Kabir Khan, who’s evidently interested in a woolly Indo-Pak amity, has no room for all this. He was the director of the popular and nobly conceived Salman-starrer ‘Ek Tha Tiger‘ which was a love story between an Indian and a Pakistani spy. In Bajrangi Bhaijaan, he has created a climax shot for the dyed-in-the-wool sentimentalist but one who can only be a mainland Indian or Pakistani since it offers balm to their long-standing hostility. But to the Kashmiri, he offers the same-old, same-old. He buses in a reported 7000 Kashmiri extras to the Thajiwas glacier for the monumental shot, but tells a story that completely elides their histories. He casts them as nice, little citizens who are not at all at odds with nations occupying them, let alone as sloganeers of freedom. Kabir Khan sells Kashmir by sanitizing the Kashmiris.

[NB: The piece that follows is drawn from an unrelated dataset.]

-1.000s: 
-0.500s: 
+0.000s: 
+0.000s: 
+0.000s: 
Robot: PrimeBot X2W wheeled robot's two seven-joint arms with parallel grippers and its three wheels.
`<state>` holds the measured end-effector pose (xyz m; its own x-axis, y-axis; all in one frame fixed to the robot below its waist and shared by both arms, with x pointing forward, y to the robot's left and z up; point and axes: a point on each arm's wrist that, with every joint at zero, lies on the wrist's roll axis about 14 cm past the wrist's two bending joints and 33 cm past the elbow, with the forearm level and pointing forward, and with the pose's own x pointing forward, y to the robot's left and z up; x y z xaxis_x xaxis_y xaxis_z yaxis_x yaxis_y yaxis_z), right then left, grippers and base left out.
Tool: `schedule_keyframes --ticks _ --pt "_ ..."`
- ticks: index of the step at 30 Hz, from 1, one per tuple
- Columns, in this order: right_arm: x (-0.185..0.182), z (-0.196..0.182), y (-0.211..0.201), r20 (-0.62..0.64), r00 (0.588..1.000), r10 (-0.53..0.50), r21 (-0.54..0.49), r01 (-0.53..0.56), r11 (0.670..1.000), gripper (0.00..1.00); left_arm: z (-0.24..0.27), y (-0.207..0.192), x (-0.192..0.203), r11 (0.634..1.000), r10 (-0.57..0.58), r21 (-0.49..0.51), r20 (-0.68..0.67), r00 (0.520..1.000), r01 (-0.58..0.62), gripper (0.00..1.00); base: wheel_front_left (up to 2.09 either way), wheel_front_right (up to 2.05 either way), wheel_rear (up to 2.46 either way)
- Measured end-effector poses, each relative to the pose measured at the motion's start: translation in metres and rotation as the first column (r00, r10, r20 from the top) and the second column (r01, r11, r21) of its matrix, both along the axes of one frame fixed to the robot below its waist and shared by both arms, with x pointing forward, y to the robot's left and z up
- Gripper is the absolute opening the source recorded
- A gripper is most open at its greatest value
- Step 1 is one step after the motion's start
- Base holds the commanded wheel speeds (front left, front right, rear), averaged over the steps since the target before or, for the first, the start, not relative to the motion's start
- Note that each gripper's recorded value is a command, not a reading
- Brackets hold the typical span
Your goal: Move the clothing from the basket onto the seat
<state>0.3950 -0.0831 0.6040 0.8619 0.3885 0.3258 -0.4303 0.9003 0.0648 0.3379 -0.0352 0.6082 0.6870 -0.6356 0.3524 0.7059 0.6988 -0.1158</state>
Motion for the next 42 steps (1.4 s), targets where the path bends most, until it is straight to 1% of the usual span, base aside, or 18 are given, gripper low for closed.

How long will Bollywood use Kashmiris to tell its own mainland stories, to exorcise its own violent ghosts? One in which Kashmiris look so misplaced and taken for a ride. But really, even those Kashmiri extras get their say one way or the other. If you look at them in the Bollywood films – they are usually there for lending ‘authenticity‘ and ethnic chic to the film landscape – if you notice them closely, they look damn uninterested and unconvincing on the camera. When asked to sing along Adnan Sami, an Urdu qawalli at the local Kashmiri shrine, or when asked to be variously useful props to the Indian hero, they go through the motions for the camera, perhaps slightly star-struck with folks like Salman or Shahrukh (who wouldn’t be), but they never really gulp down the story. Notice this next time you see it. Every time you catch some Kashmiri extra’s eyes, the Indian film is also a bit of a joke for them.

So Indian film folks, stop doing this. Don’t go to Kashmir for your films if this is what you have to do – showing Kashmiris respecting borders they actually hate, and living only a tra-la-la life amidst chinars. If you’re really not interested in the folks, in their difficult stories, in their everyday and politics, if you’re only there to prop up your own story, whether of amity or enmity, then stay mainland. And if you must go there, then read up, talk to folks, listen to the third Kashmiri story, not just the palatable Indian and Pakistani versions. Figure out the deal with militarization, local Kashmiri rebellions since the ’30s, its rituals and songs, its history of occupation, its presents of AFSPA and azadi, all of this. First deal with all of this, then bring your cameras.